> What to do
Please find all lines in the data that hold the string "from" and copy them.
--- --- ---
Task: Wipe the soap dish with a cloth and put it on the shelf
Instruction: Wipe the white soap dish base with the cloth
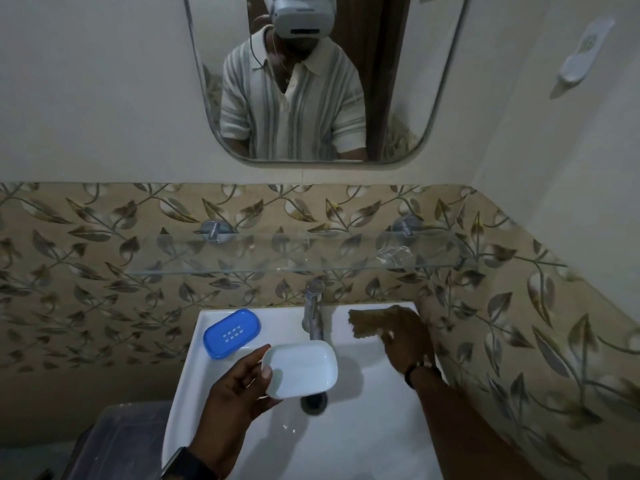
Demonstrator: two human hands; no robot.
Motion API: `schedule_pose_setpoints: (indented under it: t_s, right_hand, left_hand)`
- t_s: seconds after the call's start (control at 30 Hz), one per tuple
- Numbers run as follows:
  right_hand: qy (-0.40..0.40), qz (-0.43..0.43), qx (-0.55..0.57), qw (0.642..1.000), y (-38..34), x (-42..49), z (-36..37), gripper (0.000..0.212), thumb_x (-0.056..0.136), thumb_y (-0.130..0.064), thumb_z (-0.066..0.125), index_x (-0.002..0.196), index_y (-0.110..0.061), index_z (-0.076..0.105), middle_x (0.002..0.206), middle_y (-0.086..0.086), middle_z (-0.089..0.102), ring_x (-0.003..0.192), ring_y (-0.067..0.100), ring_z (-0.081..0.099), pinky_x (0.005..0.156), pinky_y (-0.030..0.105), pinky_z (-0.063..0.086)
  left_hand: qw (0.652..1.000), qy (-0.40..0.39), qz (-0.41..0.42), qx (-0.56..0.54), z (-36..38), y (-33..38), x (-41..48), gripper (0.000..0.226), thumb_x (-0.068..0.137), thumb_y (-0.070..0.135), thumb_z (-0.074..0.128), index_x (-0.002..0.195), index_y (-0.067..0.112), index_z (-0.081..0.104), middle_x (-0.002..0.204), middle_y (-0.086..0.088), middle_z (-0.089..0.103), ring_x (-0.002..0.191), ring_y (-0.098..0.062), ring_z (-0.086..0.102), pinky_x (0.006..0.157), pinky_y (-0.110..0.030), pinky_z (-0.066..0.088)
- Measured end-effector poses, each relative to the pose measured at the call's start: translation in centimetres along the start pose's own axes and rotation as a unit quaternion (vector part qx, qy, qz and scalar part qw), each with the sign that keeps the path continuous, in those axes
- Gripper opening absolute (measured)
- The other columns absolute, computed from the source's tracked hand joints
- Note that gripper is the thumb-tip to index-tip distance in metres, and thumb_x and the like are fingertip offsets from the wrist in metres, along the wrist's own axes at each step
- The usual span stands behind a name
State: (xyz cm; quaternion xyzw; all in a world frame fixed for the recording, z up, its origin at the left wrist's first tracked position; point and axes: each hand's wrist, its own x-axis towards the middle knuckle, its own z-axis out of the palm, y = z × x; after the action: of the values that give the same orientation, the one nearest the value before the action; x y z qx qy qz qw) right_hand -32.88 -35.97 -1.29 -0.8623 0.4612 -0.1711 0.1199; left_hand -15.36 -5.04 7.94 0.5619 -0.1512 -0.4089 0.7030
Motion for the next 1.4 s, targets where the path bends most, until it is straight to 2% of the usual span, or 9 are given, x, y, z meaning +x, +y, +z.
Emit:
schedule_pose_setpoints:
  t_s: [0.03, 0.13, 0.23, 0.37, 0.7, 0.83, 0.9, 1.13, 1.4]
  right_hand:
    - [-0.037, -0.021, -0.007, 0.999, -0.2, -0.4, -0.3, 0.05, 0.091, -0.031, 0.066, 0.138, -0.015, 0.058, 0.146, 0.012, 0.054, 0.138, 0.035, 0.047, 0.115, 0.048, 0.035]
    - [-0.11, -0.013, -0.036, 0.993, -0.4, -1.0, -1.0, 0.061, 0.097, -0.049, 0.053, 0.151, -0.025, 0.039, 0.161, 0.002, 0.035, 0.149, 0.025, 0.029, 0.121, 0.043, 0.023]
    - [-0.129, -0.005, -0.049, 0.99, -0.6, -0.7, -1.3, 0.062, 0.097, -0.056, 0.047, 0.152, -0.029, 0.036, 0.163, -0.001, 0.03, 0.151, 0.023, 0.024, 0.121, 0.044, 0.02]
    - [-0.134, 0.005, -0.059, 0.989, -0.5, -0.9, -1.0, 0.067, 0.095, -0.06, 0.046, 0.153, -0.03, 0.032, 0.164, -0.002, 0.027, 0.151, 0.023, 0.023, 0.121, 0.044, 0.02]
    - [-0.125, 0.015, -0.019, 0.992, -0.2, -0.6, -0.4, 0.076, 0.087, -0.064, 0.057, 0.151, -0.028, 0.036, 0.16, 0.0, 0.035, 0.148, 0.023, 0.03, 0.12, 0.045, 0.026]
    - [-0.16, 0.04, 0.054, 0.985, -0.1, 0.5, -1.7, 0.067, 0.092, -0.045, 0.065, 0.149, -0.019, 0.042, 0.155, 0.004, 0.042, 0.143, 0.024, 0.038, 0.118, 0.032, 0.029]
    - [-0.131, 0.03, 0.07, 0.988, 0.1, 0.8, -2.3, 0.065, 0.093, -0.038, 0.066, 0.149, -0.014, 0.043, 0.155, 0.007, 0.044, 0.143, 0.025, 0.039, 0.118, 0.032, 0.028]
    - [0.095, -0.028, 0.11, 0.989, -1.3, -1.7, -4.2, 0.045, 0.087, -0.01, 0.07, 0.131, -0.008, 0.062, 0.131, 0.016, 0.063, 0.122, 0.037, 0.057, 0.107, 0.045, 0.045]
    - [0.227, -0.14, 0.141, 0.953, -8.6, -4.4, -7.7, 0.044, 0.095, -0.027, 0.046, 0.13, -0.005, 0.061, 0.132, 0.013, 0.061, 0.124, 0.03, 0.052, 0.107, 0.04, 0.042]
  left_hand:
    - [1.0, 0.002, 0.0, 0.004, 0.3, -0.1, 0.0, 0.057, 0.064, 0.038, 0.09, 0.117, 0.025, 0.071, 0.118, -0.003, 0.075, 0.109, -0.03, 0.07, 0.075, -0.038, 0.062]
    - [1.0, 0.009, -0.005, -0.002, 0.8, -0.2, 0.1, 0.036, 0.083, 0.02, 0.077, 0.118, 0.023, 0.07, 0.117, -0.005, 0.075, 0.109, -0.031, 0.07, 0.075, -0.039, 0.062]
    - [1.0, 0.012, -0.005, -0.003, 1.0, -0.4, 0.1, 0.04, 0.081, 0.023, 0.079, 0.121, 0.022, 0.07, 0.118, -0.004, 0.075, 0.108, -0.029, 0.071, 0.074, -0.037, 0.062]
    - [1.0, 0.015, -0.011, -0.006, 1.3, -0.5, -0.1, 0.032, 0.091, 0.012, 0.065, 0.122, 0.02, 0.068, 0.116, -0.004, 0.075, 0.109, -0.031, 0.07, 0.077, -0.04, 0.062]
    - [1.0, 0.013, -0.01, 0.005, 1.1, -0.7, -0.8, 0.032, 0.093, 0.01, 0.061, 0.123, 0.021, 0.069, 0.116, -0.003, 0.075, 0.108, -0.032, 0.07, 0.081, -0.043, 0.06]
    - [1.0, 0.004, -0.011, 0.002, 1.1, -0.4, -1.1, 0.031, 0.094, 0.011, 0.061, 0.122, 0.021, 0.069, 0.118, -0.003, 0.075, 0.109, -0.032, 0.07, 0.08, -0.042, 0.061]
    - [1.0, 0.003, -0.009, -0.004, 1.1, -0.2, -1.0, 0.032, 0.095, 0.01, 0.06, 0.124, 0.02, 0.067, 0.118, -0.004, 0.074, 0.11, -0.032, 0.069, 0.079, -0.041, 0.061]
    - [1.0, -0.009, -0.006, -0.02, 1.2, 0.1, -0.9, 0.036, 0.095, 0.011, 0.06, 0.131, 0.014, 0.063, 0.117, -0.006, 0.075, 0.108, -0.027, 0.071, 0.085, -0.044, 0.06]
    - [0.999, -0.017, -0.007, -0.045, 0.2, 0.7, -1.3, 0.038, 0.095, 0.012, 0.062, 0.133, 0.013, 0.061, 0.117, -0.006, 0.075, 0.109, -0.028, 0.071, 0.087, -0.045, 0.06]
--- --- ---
> Response to the exercise
- The other columns absolute, computed from the source's tracked hand joints
- Note that gripper is the thumb-tip to index-tip distance in metres, and thumb_x and the like are fingertip offsets from the wrist in metres, along the wrist's own axes at each step

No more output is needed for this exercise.